TTUHSC Emergency Medicine Expert Shares Day Hike Tips

Preparation and planning help trips begin and end on the right foot.

TTUHSC students hiking

Brian Kendall, M.D., suggests learning basic first-aid knowledge before hiking

“Be prepared” is not just the Boy Scout motto¬; it’s sound medical advice for day-hikers. Brian Kendall, M.D., Texas Tech University Health Sciences Center (TTUHSC) assistant professor of Emergency Medicine, said even for shorter hikes, that means having what you need to prevent and handle a variety of medical issues on the trail. 

“I think having some basic knowledge before you go: what first aid is, either by watching a YouTube video or taking a class online, learning some of those basic first aid techniques,” Dr. Kendall said. “And then taking some of the supplies that you would need to treat those simple ailments.”

Dr. Kendall said a few essential items can cover a wide range of medical issues day-hikers might experience.

“I have a first aid kit that has a lot of different things in it: lots of gauze, bandages, and Ace wrap. You can use those for a lot of different things like making a sling, bandaging up a wound or helping to splint an ankle or a knee. I also have all sorts of different anti-nausea medicine and anti-itching medicine or cream, things for headaches and those types of things as well.”

close up of man hiking with "TTUHSC Medicine" on his t-shirt

Some essential items can cover a range of medical issues day-hikers might experience.

Blisters are more than an inconvenience for hikers. They can derail a trek on the trail.  Preventive measures include avoiding cotton socks and protecting areas of the foot that are prone to sweat and friction. Duct tape or moleskin are recommended depending on if you’re hiking in wet or dry conditions. If a blister forms, Dr. Kendall advised to cushion it by cutting a hole its size in layers of moleskin pads up to the height of the blister, then cover the whole thing with more moleskin and secure it all with tape.
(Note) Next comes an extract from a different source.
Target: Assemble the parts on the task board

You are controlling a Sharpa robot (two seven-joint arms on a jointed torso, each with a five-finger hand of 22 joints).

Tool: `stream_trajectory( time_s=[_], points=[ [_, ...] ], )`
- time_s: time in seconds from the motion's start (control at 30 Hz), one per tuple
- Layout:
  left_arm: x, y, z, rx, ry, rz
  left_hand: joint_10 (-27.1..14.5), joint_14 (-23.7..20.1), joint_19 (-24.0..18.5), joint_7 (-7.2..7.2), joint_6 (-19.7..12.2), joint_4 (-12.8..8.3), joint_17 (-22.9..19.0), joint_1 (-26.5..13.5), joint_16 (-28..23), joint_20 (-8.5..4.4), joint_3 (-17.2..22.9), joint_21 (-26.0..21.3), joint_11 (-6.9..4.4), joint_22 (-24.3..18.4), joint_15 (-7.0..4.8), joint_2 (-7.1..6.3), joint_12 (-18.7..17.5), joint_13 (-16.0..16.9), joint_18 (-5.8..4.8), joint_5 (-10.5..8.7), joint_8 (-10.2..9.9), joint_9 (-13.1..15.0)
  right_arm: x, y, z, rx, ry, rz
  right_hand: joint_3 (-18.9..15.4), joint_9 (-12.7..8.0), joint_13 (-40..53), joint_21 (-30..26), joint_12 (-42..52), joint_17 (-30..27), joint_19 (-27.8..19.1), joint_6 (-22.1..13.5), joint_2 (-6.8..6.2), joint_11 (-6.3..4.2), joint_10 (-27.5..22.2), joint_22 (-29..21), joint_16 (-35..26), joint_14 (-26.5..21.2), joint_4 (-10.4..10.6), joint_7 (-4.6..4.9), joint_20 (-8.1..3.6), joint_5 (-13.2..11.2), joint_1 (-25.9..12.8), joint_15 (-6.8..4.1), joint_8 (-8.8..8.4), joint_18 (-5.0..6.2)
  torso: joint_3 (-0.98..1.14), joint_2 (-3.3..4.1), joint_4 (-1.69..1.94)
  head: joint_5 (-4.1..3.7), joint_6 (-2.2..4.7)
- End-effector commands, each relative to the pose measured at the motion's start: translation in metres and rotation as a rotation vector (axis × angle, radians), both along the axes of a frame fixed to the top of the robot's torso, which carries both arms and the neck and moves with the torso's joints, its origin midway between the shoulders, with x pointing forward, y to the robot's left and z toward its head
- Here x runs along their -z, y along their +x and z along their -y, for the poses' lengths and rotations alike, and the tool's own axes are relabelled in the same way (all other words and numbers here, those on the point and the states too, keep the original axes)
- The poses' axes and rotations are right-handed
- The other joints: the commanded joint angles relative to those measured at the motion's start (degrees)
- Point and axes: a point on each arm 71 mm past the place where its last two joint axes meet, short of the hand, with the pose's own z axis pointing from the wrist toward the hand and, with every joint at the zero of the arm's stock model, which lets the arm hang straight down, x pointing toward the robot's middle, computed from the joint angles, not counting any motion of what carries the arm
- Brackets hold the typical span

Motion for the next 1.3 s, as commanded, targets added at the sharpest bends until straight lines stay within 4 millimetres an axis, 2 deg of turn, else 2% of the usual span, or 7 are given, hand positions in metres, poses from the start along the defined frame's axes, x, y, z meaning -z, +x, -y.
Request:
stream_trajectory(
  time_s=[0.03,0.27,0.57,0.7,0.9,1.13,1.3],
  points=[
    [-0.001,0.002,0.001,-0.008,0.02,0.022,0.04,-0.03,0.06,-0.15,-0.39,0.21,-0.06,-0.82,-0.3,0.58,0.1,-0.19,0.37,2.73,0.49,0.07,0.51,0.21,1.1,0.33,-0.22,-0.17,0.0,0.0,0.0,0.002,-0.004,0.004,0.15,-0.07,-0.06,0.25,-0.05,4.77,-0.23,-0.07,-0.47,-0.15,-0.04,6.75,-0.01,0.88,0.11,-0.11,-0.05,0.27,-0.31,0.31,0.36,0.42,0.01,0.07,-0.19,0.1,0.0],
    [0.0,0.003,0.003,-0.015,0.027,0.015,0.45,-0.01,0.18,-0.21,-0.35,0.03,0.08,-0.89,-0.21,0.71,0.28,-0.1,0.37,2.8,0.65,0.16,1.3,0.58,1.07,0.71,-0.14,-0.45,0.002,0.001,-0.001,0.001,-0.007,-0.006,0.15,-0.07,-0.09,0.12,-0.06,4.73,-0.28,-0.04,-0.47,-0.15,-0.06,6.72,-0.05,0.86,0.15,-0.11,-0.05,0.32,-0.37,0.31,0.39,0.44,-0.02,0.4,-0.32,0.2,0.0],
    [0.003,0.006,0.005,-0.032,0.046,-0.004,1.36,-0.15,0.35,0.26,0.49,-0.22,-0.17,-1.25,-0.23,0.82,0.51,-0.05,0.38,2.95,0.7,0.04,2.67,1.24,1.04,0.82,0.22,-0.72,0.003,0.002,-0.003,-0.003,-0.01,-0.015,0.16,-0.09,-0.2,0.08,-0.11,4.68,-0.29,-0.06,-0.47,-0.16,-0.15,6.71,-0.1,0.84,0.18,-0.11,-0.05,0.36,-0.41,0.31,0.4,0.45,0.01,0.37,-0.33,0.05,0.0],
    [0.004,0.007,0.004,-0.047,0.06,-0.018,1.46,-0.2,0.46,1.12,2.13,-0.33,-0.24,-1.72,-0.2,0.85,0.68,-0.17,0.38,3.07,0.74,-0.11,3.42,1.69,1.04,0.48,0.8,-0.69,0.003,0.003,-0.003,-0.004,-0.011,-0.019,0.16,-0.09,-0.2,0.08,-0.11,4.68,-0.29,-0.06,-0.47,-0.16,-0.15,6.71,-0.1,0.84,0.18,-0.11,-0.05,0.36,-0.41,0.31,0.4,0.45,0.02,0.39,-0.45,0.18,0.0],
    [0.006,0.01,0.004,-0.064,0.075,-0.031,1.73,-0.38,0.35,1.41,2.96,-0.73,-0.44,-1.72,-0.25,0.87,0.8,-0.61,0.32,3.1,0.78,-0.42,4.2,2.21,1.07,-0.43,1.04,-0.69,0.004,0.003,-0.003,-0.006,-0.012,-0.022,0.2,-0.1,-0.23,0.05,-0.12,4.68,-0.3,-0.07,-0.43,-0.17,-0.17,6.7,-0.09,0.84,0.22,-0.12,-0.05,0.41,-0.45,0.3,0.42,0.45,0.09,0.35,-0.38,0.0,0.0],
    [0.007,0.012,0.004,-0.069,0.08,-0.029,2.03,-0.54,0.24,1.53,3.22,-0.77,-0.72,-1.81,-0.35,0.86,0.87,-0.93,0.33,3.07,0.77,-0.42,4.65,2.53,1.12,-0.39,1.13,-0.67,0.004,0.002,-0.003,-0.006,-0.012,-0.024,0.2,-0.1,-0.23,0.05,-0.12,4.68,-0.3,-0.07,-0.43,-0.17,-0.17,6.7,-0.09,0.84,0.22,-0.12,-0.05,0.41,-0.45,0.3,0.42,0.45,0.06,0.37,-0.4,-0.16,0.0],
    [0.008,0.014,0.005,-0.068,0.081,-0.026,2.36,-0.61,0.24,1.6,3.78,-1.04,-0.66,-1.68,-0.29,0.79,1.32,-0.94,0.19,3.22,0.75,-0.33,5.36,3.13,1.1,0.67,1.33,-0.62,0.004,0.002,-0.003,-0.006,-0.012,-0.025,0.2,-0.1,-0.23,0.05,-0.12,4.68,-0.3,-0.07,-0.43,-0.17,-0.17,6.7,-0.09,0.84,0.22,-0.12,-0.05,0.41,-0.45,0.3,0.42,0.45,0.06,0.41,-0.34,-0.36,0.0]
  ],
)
Some common mistakes hikers make can result in more serious medical problems.

“I think not wearing proper equipment. Not having proper footwear. Not knowing the trail that they're going to be going on and the difficulty level that that trail is going to be. I think not taking water is a big one, too.”
Dr. Kendall stressed hydration before a hike is as important as staying well hydrated during the hike. Water alone is fine for a day hike, but he recommended carrying electrolyte tablets to add to water on longer trips. 

hands holding a first aid kit

First aid kits contain gauze, bandages, Ace wrap, etc.

“That's what helps your body function at its peak performance. If you're dehydrated, your brain isn't going to be able to function as well, your heart won't be able to function as well, your kidneys won't function as well. That's going to decrease your physical performance on the hike.” 

Being prepared for a day hike doesn’t have to weigh you down. Dr. Kendall said the duration, elevation and skill level required for a hike can serve as a guide to what’s necessary to carry in your backpack.

“Something that feels like 10 pounds at the beginning of a hike is going to probably double in weight, just the way it feels by the end of that hike,” Dr. Kendall said. “So, you want to pack as light as you can and take only the essentials. Take that first aid kit, take water and make sure that you have things like sunscreen.”

While backpacks are important, Dr. Kendall stressed backups are, too. 

“I think the biggest issue that you can get yourself into the most trouble with is by hiking in an unfamiliar place without somebody else there with you. So always, when you go on a hike, make sure that you go out with a partner and make sure you know where you're hiking. And if there is an emergency that happens, know where you're going to go.”